> WORK TASK
Beginning with the line that has "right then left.", reproduce each remaining line of the data exactly, down to and including the last.

*** INFORMATION SUPPLIED

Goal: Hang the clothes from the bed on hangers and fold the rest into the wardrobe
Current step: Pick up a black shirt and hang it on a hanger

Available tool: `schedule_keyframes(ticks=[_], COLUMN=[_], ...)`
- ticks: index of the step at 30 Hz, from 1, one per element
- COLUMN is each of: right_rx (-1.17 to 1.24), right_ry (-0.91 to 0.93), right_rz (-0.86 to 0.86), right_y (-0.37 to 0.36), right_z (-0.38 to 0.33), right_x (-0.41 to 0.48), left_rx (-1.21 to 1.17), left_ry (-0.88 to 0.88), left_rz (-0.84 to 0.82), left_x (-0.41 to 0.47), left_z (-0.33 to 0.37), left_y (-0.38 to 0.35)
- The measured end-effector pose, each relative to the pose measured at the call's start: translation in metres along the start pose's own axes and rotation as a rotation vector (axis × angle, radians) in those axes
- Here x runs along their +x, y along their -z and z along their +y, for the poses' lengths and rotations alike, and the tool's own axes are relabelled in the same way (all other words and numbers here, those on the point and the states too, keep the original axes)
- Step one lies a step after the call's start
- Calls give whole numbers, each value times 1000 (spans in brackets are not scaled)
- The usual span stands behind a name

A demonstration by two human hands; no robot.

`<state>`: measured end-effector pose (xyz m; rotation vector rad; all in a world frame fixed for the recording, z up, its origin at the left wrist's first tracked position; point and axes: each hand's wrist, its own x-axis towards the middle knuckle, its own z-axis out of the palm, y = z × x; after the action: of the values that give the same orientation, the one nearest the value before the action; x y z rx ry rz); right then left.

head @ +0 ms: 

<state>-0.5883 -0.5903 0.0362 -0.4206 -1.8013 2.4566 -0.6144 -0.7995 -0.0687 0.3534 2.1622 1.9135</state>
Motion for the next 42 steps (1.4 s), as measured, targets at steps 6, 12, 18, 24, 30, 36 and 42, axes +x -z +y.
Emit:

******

> ANSWER BOX
`<state>`: measured end-effector pose (xyz m; rotation vector rad; all in a world frame fixed for the recording, z up, its origin at the left wrist's first tracked position; point and axes: each hand's wrist, its own x-axis towards the middle knuckle, its own z-axis out of the palm, y = z × x; after the action: of the values that give the same orientation, the one nearest the value before the action; x y z rx ry rz); right then left.

head @ +0 ms: 

<state>-0.5883 -0.5903 0.0362 -0.4206 -1.8013 2.4566 -0.6144 -0.7995 -0.0687 0.3534 2.1622 1.9135</state>
Motion for the next 42 steps (1.4 s), as measured, targets at steps 6, 12, 18, 24, 30, 36 and 42, axes +x -z +y.
Emit:

With that, the exercise is complete.